F. Newton Millen, Frank J. Foerster, Legal Aid and Defender Society, Austin, for appellee.
O'QUINN, Justice.
This case involves the custody of two children, to be determined under recently amended section 14.08(c) of the Texas Family Code. This proceeding is the most recent of a series of suits for custody between Mary Ann Duke, appellee, and Lewis Franklin Davis, Jr., appellant, the natural parents of the two minor children.
Under the judgment by which the parties were divorced, in January of 1973, custody was awarded to the father, Lewis Franklin Davis, Jr. Subsequently, the mother brought suit in August of 1974, seeking to be named managing conservator of the children. On October 9, 1974, the court entered a default judgment in that suit giving the mother custody of the children.
The mother was unable to effect actual custody at that time, however, because the father had left the State of Texas with the children two days after being served with citation.

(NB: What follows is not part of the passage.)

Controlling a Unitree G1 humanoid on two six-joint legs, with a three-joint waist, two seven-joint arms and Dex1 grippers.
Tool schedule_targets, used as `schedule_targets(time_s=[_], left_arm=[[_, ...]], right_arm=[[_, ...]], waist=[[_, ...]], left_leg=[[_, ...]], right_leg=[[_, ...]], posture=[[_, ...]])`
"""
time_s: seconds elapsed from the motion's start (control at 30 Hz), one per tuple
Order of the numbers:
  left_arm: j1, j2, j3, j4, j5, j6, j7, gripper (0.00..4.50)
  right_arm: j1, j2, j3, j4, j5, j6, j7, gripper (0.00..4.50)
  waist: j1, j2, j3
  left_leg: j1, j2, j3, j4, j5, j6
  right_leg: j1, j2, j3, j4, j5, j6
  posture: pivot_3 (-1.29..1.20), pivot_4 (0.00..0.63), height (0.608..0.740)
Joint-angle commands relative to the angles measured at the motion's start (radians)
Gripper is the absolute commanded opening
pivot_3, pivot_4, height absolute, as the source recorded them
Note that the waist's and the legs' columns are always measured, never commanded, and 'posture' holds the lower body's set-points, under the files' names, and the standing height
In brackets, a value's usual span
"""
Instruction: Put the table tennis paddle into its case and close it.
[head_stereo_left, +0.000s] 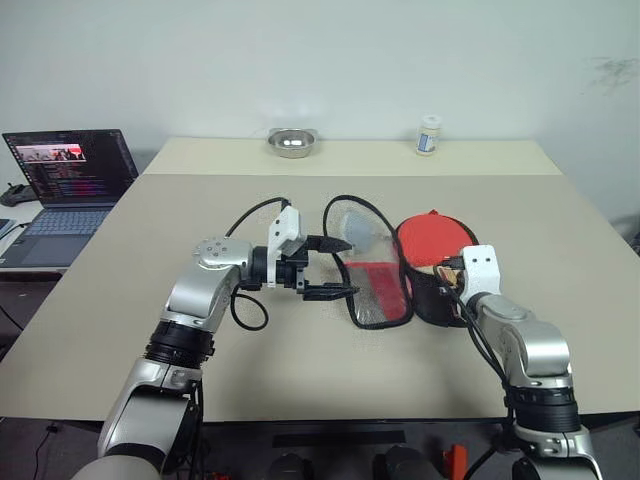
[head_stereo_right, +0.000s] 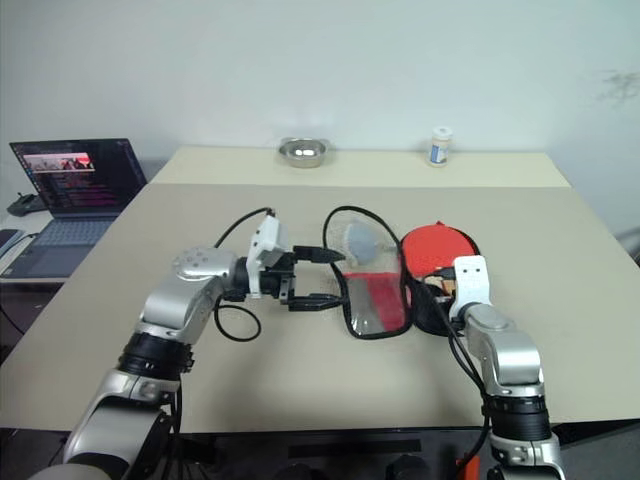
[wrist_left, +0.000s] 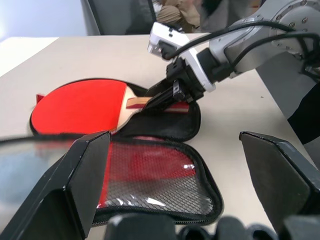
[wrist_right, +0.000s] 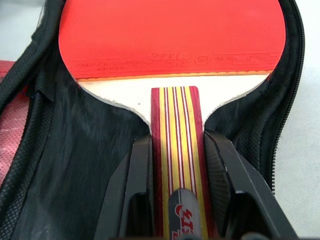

The mother later found the children living with their father in California and brought suit in California to enforce the Texas default judgment. The California courts accorded full faith and credit to the Texas judgment and caused the children to be delivered to the mother on August 5, 1975.
Prior to entry of the California decree the father filed on equitable bill of review in Texas on July 25, 1975, to set aside the earlier Texas default judgment. The trial court later consolidated that suit with the father's motion to modify an order affecting the parent-child relationship filed by him on October 11, 1975. Trial was before the court sitting without a jury. Lewis Franklin Davis, Jr., brings this appeal from judgment of the court denying both the motion to modify and the bill of review.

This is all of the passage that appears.